Intervention de Yves Goasdoue

Séance en hémicycle du 6 juin 2013 à 15h00
Rétroactivité des lois fiscales — Discussion générale commune

Photo issue du site de l'Assemblée nationale ou de WikipediaYves Goasdoue :

Je rappelle que le projet de loi de finances pour 2005 dénombrait 400 niches fiscales et que celui pour 2011 en comptait plus de 500. Il me semble donc heureux que la représentation nationale ait pu y apporter les correctifs nécessaires.

Vos propositions de loi sont également inutiles, malheureusement. Concernant la vraie rétroactivité, et non pas la simple possibilité de modifier la loi, le contribuable, et c'est très normal, est déjà protégé. À juste raison, le Conseil constitutionnel a durci sa jurisprudence de manière très nette depuis 1980. Le législateur ne peut porter atteinte à l'autorité de la chose jugée. Il ne peut prévoir des sanctions plus élevées. Il ne peut faire renaître, et c'est bien normal, des prescriptions légalement acquises. Il ne peut priver de garanties légales des exigences constitutionnelles.

La loi fiscale rétroactive – car elle est admise, le Conseil constitutionnel considérant qu'aucun principe ou règle de valeur constitutionnelle ne s'y oppose – doit trouver son fondement dans un motif d'intérêt général suffisant. Et là est en réalité toute l'affaire, mes chers collègues. Le Conseil a introduit un contrôle de proportionnalité. Proportionnalité entre quoi et quoi ? Entre le mécanisme de protection des droits des contribuables et la nécessité que la représentation nationale exerce la mission qu'elle a reçue du peuple.
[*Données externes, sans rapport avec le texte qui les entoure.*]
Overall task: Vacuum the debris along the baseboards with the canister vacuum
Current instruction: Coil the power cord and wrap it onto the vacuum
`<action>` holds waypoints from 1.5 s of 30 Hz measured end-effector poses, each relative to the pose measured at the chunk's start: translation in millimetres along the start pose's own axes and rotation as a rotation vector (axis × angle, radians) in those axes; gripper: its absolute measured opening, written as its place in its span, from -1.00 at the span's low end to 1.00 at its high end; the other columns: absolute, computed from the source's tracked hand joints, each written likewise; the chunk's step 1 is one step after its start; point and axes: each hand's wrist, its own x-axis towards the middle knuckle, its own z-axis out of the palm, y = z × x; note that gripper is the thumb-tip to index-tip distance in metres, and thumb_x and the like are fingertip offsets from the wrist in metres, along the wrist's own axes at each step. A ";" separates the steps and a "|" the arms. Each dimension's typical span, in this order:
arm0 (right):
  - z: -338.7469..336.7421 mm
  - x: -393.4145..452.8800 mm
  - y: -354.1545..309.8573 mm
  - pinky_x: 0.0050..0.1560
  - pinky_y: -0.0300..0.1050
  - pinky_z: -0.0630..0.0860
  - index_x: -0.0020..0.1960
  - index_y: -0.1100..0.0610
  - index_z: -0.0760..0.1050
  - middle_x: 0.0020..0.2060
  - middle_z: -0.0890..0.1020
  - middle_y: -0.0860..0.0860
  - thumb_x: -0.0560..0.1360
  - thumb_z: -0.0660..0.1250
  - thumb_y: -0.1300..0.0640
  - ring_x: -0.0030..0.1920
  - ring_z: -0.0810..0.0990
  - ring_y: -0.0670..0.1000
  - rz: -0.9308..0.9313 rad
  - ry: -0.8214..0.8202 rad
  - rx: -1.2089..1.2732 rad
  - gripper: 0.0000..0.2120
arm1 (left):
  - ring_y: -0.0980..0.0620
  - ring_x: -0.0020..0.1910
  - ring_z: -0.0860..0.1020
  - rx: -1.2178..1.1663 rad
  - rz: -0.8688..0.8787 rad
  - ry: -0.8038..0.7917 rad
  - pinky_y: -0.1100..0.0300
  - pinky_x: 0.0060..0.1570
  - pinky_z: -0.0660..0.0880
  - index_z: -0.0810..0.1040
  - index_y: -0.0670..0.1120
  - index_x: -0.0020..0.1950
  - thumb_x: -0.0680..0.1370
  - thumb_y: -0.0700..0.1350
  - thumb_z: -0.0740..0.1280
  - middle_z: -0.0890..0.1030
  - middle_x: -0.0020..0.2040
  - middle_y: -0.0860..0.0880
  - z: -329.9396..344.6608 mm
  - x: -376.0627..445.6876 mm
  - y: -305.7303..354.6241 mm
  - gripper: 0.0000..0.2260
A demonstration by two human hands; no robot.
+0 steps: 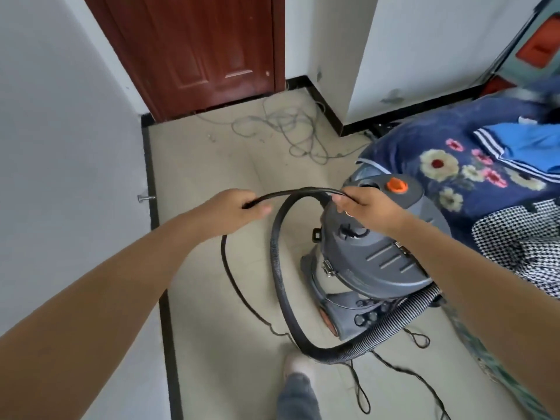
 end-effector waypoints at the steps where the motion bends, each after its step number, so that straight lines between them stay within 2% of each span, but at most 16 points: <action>1: -6.6 4.5 8.3 -0.33 -0.37 0.31 -0.31 0.14 0.37 -0.44 0.35 -0.04 0.60 0.15 0.09 -0.41 0.33 -0.14 0.036 0.021 0.011 -0.68 | 0.05 -0.40 0.35 0.004 -0.043 -0.109 0.24 -0.27 0.33 0.36 -0.11 -0.26 0.58 0.05 0.22 0.37 -0.40 -0.01 2.0 12.0 -1.5 -0.70; 5: -29.9 11.0 47.9 -0.30 -0.32 0.27 -0.21 0.26 0.44 -0.40 0.38 0.00 0.60 0.16 0.10 -0.36 0.35 -0.04 0.180 0.133 0.029 -0.70 | 0.06 -0.28 0.43 -0.002 -0.104 -0.208 0.21 -0.13 0.32 0.39 -0.09 -0.31 0.59 0.07 0.19 0.52 -0.32 -0.02 17.9 54.5 -9.4 -0.66; 9: -47.9 3.9 91.6 -0.36 -0.24 0.30 -0.23 0.19 0.43 -0.40 0.40 0.04 0.61 0.16 0.08 -0.40 0.37 -0.02 0.363 0.181 0.074 -0.71 | 0.04 -0.25 0.47 -0.034 -0.204 -0.290 0.18 0.00 0.41 0.42 -0.09 -0.29 0.60 0.12 0.06 0.55 -0.34 0.01 37.1 89.5 -20.5 -0.60; 11: -53.7 -2.0 105.6 -0.42 -0.27 0.28 -0.26 0.14 0.40 -0.45 0.37 0.00 0.60 0.16 0.08 -0.46 0.38 -0.08 0.434 0.192 0.044 -0.71 | 0.01 -0.32 0.44 -0.142 -0.213 -0.271 0.10 0.01 0.44 0.37 -0.08 -0.34 0.60 0.11 0.07 0.47 -0.44 0.01 46.2 101.1 -20.3 -0.60; 13: -55.7 -6.8 113.3 -0.33 -0.18 0.28 -0.21 0.18 0.40 -0.44 0.37 0.00 0.61 0.15 0.10 -0.35 0.41 0.01 0.478 0.175 -0.032 -0.74 | 0.02 -0.41 0.32 -0.145 -0.182 -0.191 0.14 -0.14 0.40 0.29 -0.06 -0.37 0.61 0.07 0.09 0.34 -0.48 0.01 52.8 110.6 -13.4 -0.61; 17: -61.3 -3.9 89.9 -0.25 -0.17 0.30 -0.13 0.12 0.43 -0.43 0.38 -0.05 0.59 0.19 0.10 -0.37 0.38 0.00 0.392 0.187 -0.032 -0.85 | 0.03 -0.40 0.24 0.069 0.045 -0.033 0.26 -0.41 0.19 0.19 -0.07 -0.39 0.64 -0.02 0.09 0.24 -0.42 0.00 45.5 123.1 23.4 -0.61; 20: -66.4 9.6 55.7 -0.30 -0.30 0.28 -0.04 0.16 0.47 -0.36 0.41 -0.04 0.60 0.19 0.11 -0.30 0.37 -0.02 0.270 0.139 -0.069 -0.86 | 0.06 -0.44 0.22 0.187 0.165 -0.064 0.24 -0.43 0.15 0.19 -0.08 -0.39 0.64 -0.02 0.10 0.23 -0.43 -0.01 22.4 127.4 50.4 -0.60; 23: -62.4 17.0 41.6 -0.32 -0.33 0.28 -0.06 0.21 0.47 -0.37 0.41 -0.02 0.61 0.15 0.13 -0.34 0.36 -0.08 0.228 0.157 -0.098 -0.80 | 0.08 -0.43 0.25 0.072 0.208 -0.035 0.17 -0.36 0.20 0.29 -0.12 -0.35 0.62 -0.01 0.15 0.28 -0.43 0.01 1.8 128.4 52.0 -0.63; 25: -56.2 14.2 44.7 -0.38 -0.38 0.29 -0.10 0.21 0.45 -0.43 0.35 -0.05 0.61 0.15 0.15 -0.43 0.32 -0.13 0.264 0.266 -0.039 -0.81 | 0.06 -0.43 0.29 -0.043 0.120 -0.170 0.17 -0.33 0.24 0.35 -0.10 -0.35 0.57 0.07 0.23 0.33 -0.45 0.02 -0.8 125.8 32.1 -0.64; 28: -47.0 1.1 61.6 -0.47 -0.39 0.28 -0.25 0.14 0.41 -0.46 0.32 -0.02 0.61 0.16 0.18 -0.53 0.39 -0.22 0.399 0.402 0.043 -0.75 | 0.02 -0.36 0.40 0.006 -0.038 -0.362 0.15 -0.19 0.32 0.36 -0.07 -0.40 0.38 0.25 0.23 0.44 -0.44 0.01 13.1 113.2 -20.3 -0.59; 32: -36.9 -21.9 87.5 -0.54 -0.34 0.27 -0.12 0.26 0.46 -0.48 0.33 0.05 0.60 0.16 0.16 -0.53 0.35 -0.08 0.602 0.442 0.083 -0.78 | -0.02 -0.30 0.41 -0.133 -0.209 -0.375 0.22 -0.17 0.35 0.34 -0.13 -0.37 0.54 0.06 0.24 0.46 -0.35 -0.08 31.0 86.4 -83.8 -0.63; 35: -23.6 -30.8 98.7 -0.45 -0.26 0.24 -0.10 0.24 0.45 -0.49 0.31 0.05 0.61 0.15 0.15 -0.46 0.28 0.03 0.635 0.362 0.084 -0.80 | 0.01 -0.43 0.30 -0.195 -0.293 -0.328 0.17 -0.26 0.28 0.29 -0.12 -0.39 0.43 0.13 0.24 0.34 -0.45 -0.03 42.8 61.1 -105.6 -0.63; 38: -8.3 -40.9 101.4 -0.40 -0.22 0.27 -0.19 0.20 0.40 -0.46 0.35 0.05 0.61 0.14 0.15 -0.42 0.33 0.06 0.644 0.162 -0.009 -0.77 | 0.06 -0.55 0.16 -0.326 -0.390 -0.124 0.23 -0.46 0.10 0.24 -0.06 -0.37 0.60 -0.03 0.20 0.21 -0.48 0.01 57.4 44.7 -104.6 -0.64; 40: 2.1 -51.0 97.2 -0.40 -0.20 0.34 -0.21 0.15 0.37 -0.42 0.39 0.05 0.58 0.18 0.15 -0.44 0.37 0.01 0.592 0.012 0.014 -0.80 | 0.04 -0.50 0.13 -0.303 -0.313 -0.061 0.23 -0.44 0.06 0.25 -0.07 -0.40 0.62 -0.06 0.18 0.21 -0.50 0.03 65.1 33.7 -88.8 -0.62; 42: 9.1 -57.4 84.5 -0.41 -0.28 0.38 -0.07 0.18 0.41 -0.36 0.44 0.04 0.57 0.22 0.15 -0.43 0.40 -0.04 0.451 -0.093 0.028 -0.91 | 0.05 -0.49 0.14 -0.267 -0.207 -0.077 0.22 -0.42 0.08 0.29 -0.07 -0.44 0.60 -0.04 0.20 0.22 -0.49 0.03 70.4 19.0 -61.3 -0.60; 45: 16.4 -62.4 56.7 -0.46 -0.39 0.35 0.15 0.13 0.42 -0.36 0.45 -0.05 0.59 0.21 0.13 -0.48 0.39 -0.17 0.272 -0.171 0.149 -0.84 | 0.07 -0.51 0.16 -0.180 -0.091 -0.122 0.21 -0.44 0.13 0.40 -0.08 -0.42 0.59 0.00 0.21 0.22 -0.50 0.02 75.1 -6.4 -9.3 -0.62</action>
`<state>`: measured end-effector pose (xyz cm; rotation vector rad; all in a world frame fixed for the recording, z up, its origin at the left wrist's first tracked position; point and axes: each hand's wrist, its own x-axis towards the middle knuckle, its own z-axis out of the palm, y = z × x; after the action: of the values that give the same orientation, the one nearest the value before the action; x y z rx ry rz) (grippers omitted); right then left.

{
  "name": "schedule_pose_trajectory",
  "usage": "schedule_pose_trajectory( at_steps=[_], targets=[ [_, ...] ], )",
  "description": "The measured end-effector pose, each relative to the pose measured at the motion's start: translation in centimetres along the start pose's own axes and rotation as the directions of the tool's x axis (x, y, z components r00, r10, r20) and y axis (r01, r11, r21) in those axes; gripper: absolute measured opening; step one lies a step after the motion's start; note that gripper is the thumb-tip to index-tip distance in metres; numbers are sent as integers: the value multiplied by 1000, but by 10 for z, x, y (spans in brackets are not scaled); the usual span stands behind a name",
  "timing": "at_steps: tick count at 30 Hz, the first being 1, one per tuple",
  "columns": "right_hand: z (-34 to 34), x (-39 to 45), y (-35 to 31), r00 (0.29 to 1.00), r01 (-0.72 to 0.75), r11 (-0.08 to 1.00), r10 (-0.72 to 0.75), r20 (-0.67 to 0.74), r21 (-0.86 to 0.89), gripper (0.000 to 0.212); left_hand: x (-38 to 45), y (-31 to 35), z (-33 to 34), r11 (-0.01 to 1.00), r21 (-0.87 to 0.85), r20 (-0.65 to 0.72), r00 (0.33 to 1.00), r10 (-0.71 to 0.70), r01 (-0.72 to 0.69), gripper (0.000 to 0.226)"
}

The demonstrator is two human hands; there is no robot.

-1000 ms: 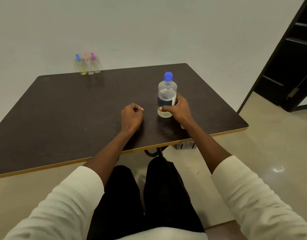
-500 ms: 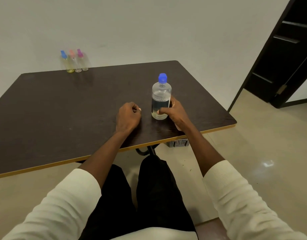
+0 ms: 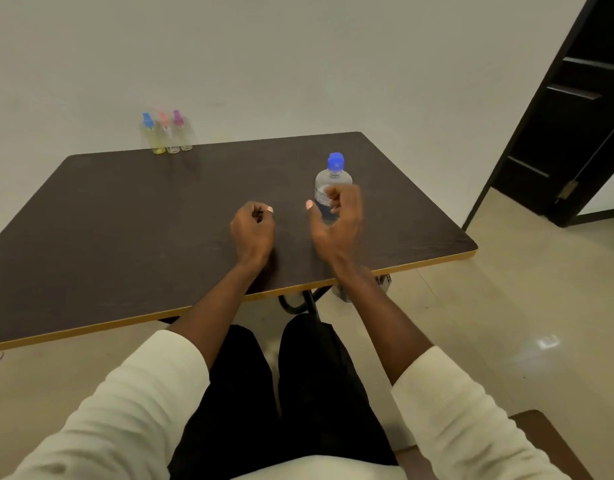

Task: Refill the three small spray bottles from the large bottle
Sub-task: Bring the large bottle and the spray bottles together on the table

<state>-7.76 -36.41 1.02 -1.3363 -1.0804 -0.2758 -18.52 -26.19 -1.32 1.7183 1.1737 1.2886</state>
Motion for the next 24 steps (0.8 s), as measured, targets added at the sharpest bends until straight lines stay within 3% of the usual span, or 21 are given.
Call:
schedule_pose_trajectory(
  at_steps=[2, 4, 8, 13, 18, 24],
  targets=[
    [23, 7, -13, 997, -37, 998, 32, 71, 58, 16, 6, -4, -13, 1000, -22, -60, 998, 10, -11, 13],
    [54, 16, -16, 972, -201, 975, 188, 140, 92, 12, 19, -14, -34, 999, 17, -104, 994, 33, -31, 11],
    [128, 36, -4, 852, -478, 873, 432, 296, 101, 13, 66, -46, -85, 991, 133, -191, 980, 51, -26, 6],
    [219, 62, 22, 739, -641, 761, 578, 345, 100, 17, 135, -86, -118, 979, 195, -161, 987, -21, 53, 4],
    [306, 83, 67, 705, -640, 768, 591, 394, -7, 22, 213, -117, -104, 990, 106, -182, 980, -74, 95, 9],
    [396, 120, 96, 744, -527, 849, 480, 465, -33, 41, 306, -145, -69, 990, 62, -193, 974, -116, 131, 27]
  ],
)
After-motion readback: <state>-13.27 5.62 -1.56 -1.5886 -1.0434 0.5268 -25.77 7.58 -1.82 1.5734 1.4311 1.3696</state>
Vous voulez supprimer, car vous n'êtes pas en charge des affaires de l'État, le second terme de l'équation. Nous ne pouvons en être d'accord. Vous-mêmes n'en êtes d'ailleurs pas vraiment convaincus. Car, comme je le rappelais tout à l'heure, votre manie – qui n'est pas la nôtre – de revenir sur ce sujet ne s'exprime que lorsque vous êtes dans l'opposition : 1991, 1998, 1999, 2000. Mais que ne l'avez-vous fait lorsque vous étiez majoritaires ?

Enfin, les textes que vous proposez sont dangereux.

Vous savez qu'ils interdiraient les lois dites de validation. Le législateur peut commettre – nous en avons tous commis – des erreurs techniques. Dans ce cas, il faut pouvoir surmonter les conséquences de certaines décisions de justice rendues uniquement sur la forme mais qui pourraient avoir des conséquences désastreuses pour le budget de l'État.

À titre d'exemple, en 1993, faute de loi de validation, nous n'aurions pas pu recouvrer le produit de la vignette, en raison d'une définition beaucoup trop floue de la puissance fiscale des véhicules. On peut multiplier les exemples, et vous le savez d'ailleurs très bien. Si vos textes devaient s'appliquer, on ne pourrait plus régulariser, ce qui serait extrêmement dangereux.

Il faut aussi pouvoir clarifier le sens d'un texte pour empêcher l'évasion fiscale et éviter des interprétations jurisprudentielles contraires à la volonté du législateur. Le sujet sera bientôt d'actualité devant notre assemblée. Je ne crois pas qu'il soit possible d'expliquer qu'une filière d'évasion fiscale doive perdurer au seul motif que la non-rétroactivité de la loi fiscale aurait été constitutionnalisée.

Enfin, toujours pour empêcher l'évasion fiscale et les pratiques d'évitement de l'impôt, il faut pouvoir neutraliser le délai qui sépare l'annonce d'une décision fiscale de sa mise en oeuvre. En 1999, les contribuables ayant transféré leur domicile hors de France ont été assujettis à l'imposition de certaines plus-values. Le texte a pris effet à la date d'examen en Conseil des ministres. Heureusement, car on imagine bien les démarches d'évitement !

Vous l'aurez compris, le groupe SRC votera contre ces textes.